El Otro Lado (The Other Side)
Barbara Cigarroa, writer/director; Julie O’Leary and Animal Kingdom, producers— screenwriting
Set in Brownsville, Texas, during the child migration crisis, El Otro Lado (The Other Side) centers on Lucy, a low-income Mexican American teen, who is forced to confront her own need for escape when her father decides to sponsor two undocumented minors for money.
The End of Guilt
Ian Olds, writer/director; Paul Felten, writer — screenwriting
An ambitious young journalist goes undercover to expose a provocative online therapist and libertarian “thought leader,” only to find herself trapped in the increasingly dangerous web of his family and followers.
Fight
Musa Syeed, writer/director — screenwriting
In the American Rust Belt, two young boxers — one Arab-American and one African-American — train for their first professional bout. As their lives collide in a makeshift ring in a church rec hall in Ohio, the fight takes a fateful turn that alters the lives of both men, their families, and their communities.
Leche
Gabriella Moses, writer/director; Marttise Hill, Julius Pryor, Shruti Ganguly, producers — development/packaging
Nina is a ten-year old Dominican American girl who believes she can perform miracles after resurrecting an albino deer.
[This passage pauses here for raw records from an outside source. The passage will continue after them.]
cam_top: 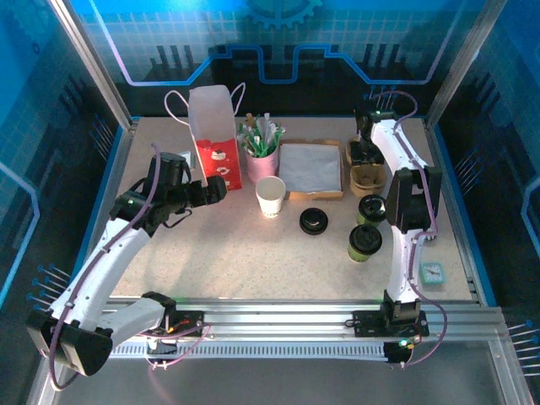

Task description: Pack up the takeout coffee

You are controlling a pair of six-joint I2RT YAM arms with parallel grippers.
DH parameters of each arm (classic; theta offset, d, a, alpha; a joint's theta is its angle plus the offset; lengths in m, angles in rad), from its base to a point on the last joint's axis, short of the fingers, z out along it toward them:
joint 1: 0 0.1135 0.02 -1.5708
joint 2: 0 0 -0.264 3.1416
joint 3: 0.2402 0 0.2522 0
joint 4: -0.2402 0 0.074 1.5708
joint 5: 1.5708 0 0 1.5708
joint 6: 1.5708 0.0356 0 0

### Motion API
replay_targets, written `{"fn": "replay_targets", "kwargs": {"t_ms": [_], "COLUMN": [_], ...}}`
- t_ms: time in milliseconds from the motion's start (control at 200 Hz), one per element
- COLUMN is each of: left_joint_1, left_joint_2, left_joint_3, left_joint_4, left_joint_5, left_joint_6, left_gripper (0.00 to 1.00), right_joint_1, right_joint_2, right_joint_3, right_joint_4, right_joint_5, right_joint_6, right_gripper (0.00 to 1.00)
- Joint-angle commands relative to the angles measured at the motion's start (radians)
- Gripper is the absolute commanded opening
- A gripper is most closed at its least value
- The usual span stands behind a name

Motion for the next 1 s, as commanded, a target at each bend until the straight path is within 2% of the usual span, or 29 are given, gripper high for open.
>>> {"fn": "replay_targets", "kwargs": {"t_ms": [0, 435, 996], "left_joint_1": [0.004, 0.004, 0.004], "left_joint_2": [0.006, 0.008, 0.007], "left_joint_3": [-0.002, 0.0, 0.0], "left_joint_4": [-0.005, -0.007, -0.008], "left_joint_5": [-0.018, -0.022, -0.026], "left_joint_6": [0.032, 0.033, 0.036], "left_gripper": [0.99, 0.99, 0.99], "right_joint_1": [-0.014, -0.015, -0.015], "right_joint_2": [0.017, 0.04, -0.01], "right_joint_3": [0.004, 0.0, -0.023], "right_joint_4": [0.001, 0.004, 0.019], "right_joint_5": [-0.017, -0.033, -0.044], "right_joint_6": [0.002, -0.002, 0.008], "right_gripper": [0.5, 0.49, 0.33]}}
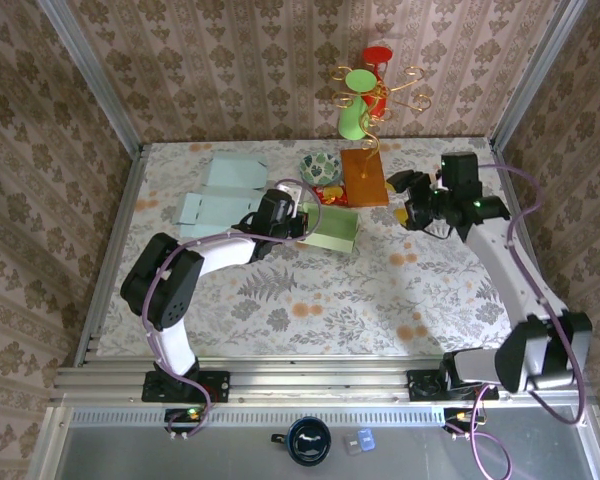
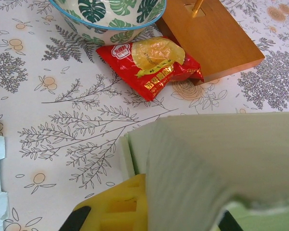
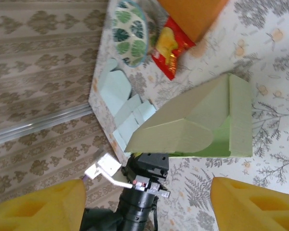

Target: Fold the paper box

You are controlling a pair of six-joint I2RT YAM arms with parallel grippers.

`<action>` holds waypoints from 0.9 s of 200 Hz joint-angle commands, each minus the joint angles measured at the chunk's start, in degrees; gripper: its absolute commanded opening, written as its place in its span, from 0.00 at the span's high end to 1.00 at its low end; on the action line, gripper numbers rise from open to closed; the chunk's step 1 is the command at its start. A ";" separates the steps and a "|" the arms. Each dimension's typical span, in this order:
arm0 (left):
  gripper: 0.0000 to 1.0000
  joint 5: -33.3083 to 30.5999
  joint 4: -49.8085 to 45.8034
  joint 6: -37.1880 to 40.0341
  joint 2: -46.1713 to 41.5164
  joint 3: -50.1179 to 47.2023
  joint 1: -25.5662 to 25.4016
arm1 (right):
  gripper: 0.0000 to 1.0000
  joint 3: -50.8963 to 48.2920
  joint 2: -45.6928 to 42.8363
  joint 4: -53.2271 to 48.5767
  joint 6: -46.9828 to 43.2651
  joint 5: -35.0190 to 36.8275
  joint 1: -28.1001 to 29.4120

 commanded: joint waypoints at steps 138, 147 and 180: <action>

She discovers that what sets her apart may be more of a blessing than a curse in this magical realism coming-of-age story.
Nobody Nothing Nowhere
Rachel Wolther and Alex Fischer, co-writers/co-directors; Josh Penn, Michael Gottwald, producers — development/packaging
Ruth is one of the non-people: human-looking beings designed and trained for the sole purpose of filling in a realistic world for a bland guy named Dave, the only person to actually exist on Earth. Tired of serving as an extra in someone else’s life, she has the audacity to demand a life of her own.
Queen of Wands
Deborah S Esquenazi, writer/director — screenwriting
In this gay phantasmagoric coming-of-age story set in 1989 amidst a looming hurricane in the Southern Gulf, Violet, a Cuban American teen, struggles with her sexuality, as her uncle, a famous designer, is rapidly deteriorating—mind and body—from the AIDS virus. Before his death he leaves Violet a grim message about the world that will change her destiny.
Sunshowers
Joosje Duk, writer/director; Nicole Quintero Ochoa, producer — screenwriting
In Hatterville, a whimsical town where it rains all year, residents forcefully focus on positivity and use bright umbrellas to forget the grayness of their existence. When gifted teenage artist Sea Wade wins the honorable challenge to design Hatterville’s newest umbrella, she suddenly loses her ability to see color, making it seemingly impossible to complete her task. Through the eyes of Sea, Sunshowers tackles mental health issues in a surreal, colorful setting.